■ **YOUR INSTRUCTIONS**
For the word "things", return each line of the data in which it occurs.

■ **SUPPLIED ENTRIES**
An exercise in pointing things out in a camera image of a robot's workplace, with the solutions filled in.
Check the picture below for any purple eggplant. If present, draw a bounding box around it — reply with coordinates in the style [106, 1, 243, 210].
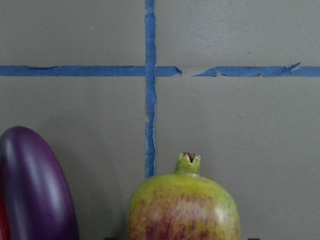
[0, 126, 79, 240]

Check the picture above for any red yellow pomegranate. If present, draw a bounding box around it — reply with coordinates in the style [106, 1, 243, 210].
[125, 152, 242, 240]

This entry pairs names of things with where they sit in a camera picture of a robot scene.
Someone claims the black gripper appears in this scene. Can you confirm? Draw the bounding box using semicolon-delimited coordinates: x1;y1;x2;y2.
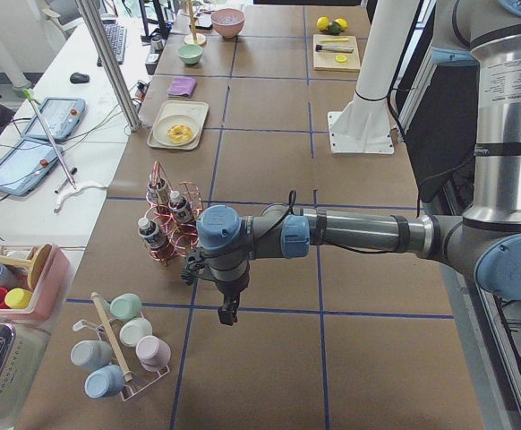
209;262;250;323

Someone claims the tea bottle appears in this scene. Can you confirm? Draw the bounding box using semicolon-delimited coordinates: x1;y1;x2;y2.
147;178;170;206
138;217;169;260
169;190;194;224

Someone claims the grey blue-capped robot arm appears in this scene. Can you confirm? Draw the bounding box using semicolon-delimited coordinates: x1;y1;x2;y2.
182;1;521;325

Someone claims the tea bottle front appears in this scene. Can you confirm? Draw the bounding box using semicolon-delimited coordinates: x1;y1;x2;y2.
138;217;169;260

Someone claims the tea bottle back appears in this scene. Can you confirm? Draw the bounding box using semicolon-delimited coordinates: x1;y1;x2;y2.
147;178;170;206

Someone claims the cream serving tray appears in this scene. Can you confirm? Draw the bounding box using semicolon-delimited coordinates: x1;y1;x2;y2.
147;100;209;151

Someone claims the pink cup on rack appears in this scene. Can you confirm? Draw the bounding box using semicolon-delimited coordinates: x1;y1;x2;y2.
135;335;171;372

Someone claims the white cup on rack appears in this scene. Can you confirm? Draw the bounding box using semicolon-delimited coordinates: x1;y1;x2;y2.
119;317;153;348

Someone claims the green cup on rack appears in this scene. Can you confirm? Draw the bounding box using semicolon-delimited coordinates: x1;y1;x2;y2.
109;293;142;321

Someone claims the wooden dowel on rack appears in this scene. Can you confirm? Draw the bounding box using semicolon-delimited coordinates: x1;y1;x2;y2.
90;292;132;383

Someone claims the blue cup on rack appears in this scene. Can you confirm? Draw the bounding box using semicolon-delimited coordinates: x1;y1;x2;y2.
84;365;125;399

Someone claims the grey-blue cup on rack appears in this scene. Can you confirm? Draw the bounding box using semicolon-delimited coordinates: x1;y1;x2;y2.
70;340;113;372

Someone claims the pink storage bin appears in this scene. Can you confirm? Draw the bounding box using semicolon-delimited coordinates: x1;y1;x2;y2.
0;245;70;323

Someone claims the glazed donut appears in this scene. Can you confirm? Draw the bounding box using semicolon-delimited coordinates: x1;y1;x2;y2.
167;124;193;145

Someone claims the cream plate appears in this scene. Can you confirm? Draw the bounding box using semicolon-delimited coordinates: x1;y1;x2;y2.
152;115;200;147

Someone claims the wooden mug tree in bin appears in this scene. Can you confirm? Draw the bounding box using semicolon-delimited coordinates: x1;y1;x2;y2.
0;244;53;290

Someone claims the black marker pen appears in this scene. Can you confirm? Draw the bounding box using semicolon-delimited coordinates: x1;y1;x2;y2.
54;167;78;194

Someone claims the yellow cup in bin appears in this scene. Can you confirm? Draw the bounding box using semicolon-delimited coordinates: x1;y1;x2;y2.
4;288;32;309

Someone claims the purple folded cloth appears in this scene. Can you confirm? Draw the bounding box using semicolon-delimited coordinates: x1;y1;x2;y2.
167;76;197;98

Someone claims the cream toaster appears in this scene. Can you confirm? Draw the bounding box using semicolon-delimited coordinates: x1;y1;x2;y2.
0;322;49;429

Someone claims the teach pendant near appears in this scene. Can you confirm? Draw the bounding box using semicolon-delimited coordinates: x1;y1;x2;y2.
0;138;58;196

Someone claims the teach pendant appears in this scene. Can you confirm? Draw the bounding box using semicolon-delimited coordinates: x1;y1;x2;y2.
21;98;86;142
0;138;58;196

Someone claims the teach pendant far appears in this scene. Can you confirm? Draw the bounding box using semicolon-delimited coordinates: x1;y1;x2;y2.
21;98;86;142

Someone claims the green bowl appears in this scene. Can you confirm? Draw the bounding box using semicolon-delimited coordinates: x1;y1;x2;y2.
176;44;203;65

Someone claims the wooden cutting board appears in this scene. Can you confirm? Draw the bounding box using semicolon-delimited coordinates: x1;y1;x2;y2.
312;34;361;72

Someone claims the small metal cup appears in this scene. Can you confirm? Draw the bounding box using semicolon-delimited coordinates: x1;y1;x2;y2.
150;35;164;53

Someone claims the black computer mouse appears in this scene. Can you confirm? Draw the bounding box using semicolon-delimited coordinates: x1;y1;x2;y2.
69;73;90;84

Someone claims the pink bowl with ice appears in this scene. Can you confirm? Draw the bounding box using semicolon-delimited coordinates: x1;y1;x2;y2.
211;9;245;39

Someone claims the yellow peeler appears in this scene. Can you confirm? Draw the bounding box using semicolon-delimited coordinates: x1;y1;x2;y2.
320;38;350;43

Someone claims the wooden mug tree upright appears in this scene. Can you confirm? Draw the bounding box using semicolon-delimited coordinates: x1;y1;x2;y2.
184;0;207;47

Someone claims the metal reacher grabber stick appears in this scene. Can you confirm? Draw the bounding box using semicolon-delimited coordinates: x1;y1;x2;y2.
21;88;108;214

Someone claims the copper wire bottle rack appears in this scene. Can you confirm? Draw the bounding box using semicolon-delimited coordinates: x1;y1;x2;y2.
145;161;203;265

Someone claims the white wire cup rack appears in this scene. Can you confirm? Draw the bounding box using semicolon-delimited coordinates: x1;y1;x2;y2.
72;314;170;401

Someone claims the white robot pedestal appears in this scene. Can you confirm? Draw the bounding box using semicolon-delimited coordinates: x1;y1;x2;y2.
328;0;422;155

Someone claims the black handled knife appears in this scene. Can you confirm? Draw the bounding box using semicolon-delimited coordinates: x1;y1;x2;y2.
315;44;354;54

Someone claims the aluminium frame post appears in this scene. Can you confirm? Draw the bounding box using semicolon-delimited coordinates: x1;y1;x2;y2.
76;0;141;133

■ **SOLVED EXERCISE**
An exercise in pointing things out in a camera image of a robot's workplace, with the solutions filled in.
This entry pairs names of things with where they sit in a camera picture of a robot scene.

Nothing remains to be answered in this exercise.